Romanians are good company except when you get them onto heavy topics like politics or social issues and then they often embark on long complaining monologues about the state of their country. try offering another point of view and you might end up looking for the back door in a hurry.

With the communist regime fell back in 1989, certain individuals in Romania weren’t slow to take advantage of the naiveté of their countrymen and the sudden opportunities to make a fast buck. Pulling government connections and every dirty trick in the book, they stole a good deal of the national wealth for themselves, bought off the politicians and evaded all taxation.

The majority of the population in Romania though still struggle to make ends meet. The old people, for example, receive pensions of $40-60 a month and only manage to get by with a good deal of economic ingenuity. It’s not uncommon to watch them enter supermarkets with empty bags, stare at the dazzling range of products (as opposed to the empty shelves of communist times) and then leave with the same empty bags.

As usual, the people living in the country are poorer than those in the cities in Romania and much of the rural adult population has left for Italy and Spain in search of work. They clean houses, take care of elderly people, work in construction and pick strawberries, hence their nickname of capsunari, ‘the strawberry people’. With able-bodied adults emigrating to work, the children get left at home with grandparents or understanding neighbours, where they often run wild with little in the way of parental figures for guidance.

Thus some villages are creepily empty throughout the year, populated only with young children and old people.

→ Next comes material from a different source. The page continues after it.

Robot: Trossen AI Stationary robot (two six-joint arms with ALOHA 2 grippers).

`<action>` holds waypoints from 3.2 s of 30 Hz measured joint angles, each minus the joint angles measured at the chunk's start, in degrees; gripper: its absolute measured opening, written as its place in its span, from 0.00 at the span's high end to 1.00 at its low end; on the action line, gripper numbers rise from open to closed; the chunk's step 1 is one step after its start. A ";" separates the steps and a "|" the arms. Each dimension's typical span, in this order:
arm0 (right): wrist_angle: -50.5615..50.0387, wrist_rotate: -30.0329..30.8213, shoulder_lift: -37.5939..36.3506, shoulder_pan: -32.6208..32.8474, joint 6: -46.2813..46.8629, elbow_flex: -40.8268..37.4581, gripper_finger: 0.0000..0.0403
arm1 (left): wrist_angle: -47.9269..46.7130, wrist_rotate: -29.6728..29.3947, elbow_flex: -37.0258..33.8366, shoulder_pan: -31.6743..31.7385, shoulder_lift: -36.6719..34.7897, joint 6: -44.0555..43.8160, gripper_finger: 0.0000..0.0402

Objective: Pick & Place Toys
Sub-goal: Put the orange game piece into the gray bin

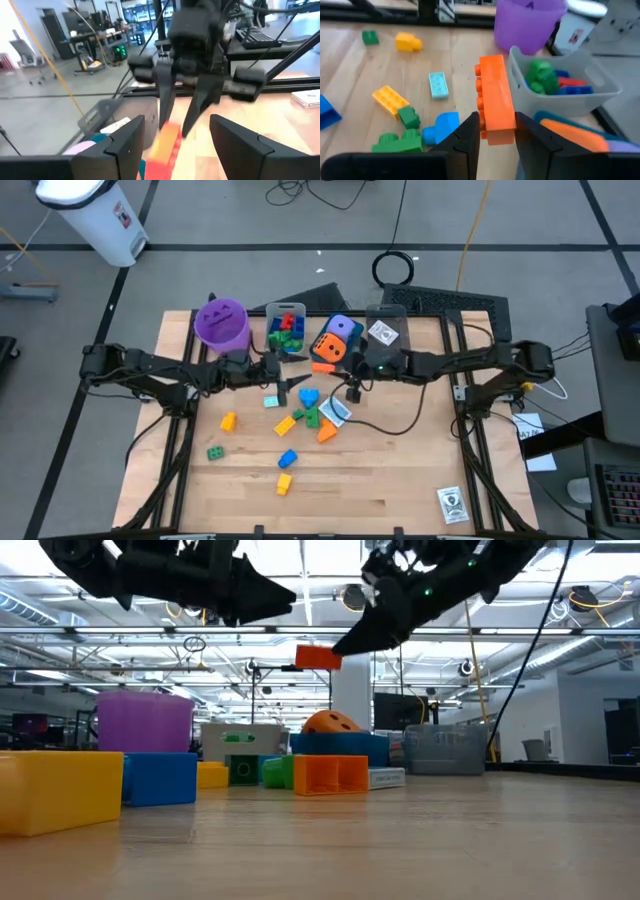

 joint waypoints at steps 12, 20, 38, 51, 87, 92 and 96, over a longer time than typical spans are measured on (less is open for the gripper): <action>4.86 -5.86 -3.64 -0.02 -0.57 -2.95 0.76 | -0.49 11.70 3.82 4.93 5.72 -3.52 0.43; 5.15 -6.01 -3.60 0.00 -0.13 -3.08 0.76 | -1.52 11.84 7.66 4.93 10.14 -2.33 0.43; 8.16 -8.96 -3.88 -0.02 -1.41 -3.09 0.76 | -4.94 13.13 8.11 4.93 10.34 -2.97 0.43; 8.18 -8.90 -3.88 -0.02 -1.26 -3.08 0.76 | -4.75 13.13 8.13 4.93 10.34 -3.69 0.47; -1.24 -8.61 -12.62 -0.13 -5.04 -3.08 0.42 | -15.53 9.33 8.24 8.90 2.17 1.37 0.74; -3.48 -8.55 -11.83 -0.13 -3.57 -3.11 0.41 | -23.53 5.52 8.16 14.93 1.13 1.74 0.74; -1.68 -8.55 -11.66 -0.13 -2.04 -5.42 0.42 | -27.29 5.41 8.15 20.38 2.44 0.80 0.74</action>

Then the working parents come back for a couple of months in summer and the whole village becomes a construction site. With the money earned abroad they start building new houses, bigger, better and more modern. Just like the ones owned by the foreigners they work for.

Yet for all the poverty and hard luck stories of Romania, the people take pride in their education and their intellect and are simply struggling under a still corrupt governing class.